Sinéad O'Shea's "Pray For Our Sinners" follows a number of inspirational campaigners in O'Shea's hometown of Navan, Co Meath, who stood up to the Catholic Church in the 1960s and 1970s at a time when challenging the church would have been unacceptable.
The film is not a black-and-white portrayal of saints and sinners but a nuanced account of Catholicism and its all-powerful role in Irish life during the 20th century.
O'Shea takes a personal approach to the stories of systemic abuse within the Catholic Church, focusing on the tradition of silence in Ireland and how difficult it has been for people in her hometown to articulate their suffering.
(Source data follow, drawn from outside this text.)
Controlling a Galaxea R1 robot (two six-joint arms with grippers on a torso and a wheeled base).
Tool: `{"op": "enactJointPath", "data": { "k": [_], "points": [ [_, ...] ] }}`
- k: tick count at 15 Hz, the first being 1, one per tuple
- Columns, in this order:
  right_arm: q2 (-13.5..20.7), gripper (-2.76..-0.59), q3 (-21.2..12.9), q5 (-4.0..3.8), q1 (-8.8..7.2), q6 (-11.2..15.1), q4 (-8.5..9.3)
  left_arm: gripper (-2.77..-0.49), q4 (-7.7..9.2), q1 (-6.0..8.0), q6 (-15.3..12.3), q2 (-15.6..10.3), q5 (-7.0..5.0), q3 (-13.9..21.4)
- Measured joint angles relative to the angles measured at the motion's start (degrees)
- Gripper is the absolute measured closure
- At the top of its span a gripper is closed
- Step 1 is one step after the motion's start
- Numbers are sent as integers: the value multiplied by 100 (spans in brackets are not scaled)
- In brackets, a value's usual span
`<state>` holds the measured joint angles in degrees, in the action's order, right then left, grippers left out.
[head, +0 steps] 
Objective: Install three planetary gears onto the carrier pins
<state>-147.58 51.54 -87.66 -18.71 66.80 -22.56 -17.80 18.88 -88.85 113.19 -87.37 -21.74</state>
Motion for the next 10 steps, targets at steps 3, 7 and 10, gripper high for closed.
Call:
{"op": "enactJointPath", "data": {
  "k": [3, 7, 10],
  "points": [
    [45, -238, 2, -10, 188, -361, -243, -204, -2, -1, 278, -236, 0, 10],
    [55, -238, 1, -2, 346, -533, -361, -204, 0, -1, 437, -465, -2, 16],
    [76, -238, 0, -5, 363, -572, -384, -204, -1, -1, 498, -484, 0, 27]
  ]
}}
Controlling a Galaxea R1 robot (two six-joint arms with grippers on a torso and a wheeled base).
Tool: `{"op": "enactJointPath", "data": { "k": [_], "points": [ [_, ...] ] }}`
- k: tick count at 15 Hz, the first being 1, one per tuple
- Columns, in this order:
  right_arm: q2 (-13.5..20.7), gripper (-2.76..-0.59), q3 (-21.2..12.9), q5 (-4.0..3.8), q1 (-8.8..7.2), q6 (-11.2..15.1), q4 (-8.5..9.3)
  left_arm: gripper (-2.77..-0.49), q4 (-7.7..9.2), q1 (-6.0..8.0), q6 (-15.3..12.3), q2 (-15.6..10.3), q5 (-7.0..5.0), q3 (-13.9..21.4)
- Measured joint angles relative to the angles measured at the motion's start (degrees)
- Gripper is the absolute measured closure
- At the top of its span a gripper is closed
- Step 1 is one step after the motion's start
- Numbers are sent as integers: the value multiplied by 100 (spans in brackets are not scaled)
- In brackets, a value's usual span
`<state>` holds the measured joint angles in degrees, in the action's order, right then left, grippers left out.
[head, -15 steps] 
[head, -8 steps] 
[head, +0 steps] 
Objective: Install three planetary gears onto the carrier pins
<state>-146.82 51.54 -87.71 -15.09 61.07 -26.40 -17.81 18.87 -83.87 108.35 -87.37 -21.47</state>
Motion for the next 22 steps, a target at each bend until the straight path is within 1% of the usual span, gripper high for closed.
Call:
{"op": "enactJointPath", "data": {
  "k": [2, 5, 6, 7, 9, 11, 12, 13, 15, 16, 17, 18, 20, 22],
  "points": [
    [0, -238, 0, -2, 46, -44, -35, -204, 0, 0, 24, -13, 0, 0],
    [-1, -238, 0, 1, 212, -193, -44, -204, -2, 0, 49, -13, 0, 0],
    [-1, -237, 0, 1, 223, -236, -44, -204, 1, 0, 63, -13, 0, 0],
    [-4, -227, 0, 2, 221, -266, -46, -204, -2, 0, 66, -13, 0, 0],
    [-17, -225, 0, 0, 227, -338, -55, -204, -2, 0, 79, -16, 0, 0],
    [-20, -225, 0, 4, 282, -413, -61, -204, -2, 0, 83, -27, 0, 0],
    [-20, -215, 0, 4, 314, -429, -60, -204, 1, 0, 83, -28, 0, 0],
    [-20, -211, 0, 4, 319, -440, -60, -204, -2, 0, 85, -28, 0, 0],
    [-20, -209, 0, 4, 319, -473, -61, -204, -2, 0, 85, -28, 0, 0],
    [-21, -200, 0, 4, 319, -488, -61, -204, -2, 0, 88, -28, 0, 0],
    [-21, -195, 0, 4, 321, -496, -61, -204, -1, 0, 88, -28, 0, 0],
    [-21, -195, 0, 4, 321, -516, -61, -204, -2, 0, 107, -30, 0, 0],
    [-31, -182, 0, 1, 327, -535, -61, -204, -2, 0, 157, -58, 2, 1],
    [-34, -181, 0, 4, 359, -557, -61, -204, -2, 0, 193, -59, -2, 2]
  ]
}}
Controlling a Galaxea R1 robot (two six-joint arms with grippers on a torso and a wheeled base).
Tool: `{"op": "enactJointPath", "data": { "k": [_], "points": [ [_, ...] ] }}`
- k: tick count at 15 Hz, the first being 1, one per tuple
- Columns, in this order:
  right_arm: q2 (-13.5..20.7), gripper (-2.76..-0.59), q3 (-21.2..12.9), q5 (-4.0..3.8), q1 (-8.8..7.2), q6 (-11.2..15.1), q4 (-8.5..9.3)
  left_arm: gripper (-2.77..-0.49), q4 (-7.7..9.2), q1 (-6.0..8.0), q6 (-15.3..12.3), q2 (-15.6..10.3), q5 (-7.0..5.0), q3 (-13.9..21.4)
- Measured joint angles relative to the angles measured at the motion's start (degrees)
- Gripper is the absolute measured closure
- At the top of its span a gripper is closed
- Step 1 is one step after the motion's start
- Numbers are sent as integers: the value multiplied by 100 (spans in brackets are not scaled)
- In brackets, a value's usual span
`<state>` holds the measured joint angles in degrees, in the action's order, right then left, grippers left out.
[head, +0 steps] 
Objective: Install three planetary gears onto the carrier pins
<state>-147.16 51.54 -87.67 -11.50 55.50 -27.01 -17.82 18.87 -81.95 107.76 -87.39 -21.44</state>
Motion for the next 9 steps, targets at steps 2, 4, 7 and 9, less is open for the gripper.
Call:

O'Shea interviews those who campaigned against Mother and Baby Homes, Magdalene Laundries in addition to those who advocated for victims of extreme corporal punishment in church-run schools.
One such interviewee is Dr. Mary Randles, who complained to the church on behalf of a young boy named Norman Murray, who was viciously beaten simply writing with his left hand after breaking his right arm in a fall.
Corporal punishment was not outlawed in Ireland until 1982, while Magdalene Laundries and mother and baby homes survived in some form until the latter part of the 20th century. O'Shea's documentary highlights that these changes were not inevitable but the result of the tireless campaigners who took on the church at a time when it was not acceptable to do so.
"I am very proud to be sharing these stories of resilience and resistance. I hope they provide insights into Irish life and draw attention to the continuing issues caused by the relationship between Church and State here," O'Shea said in a statement ahead of the release of the film.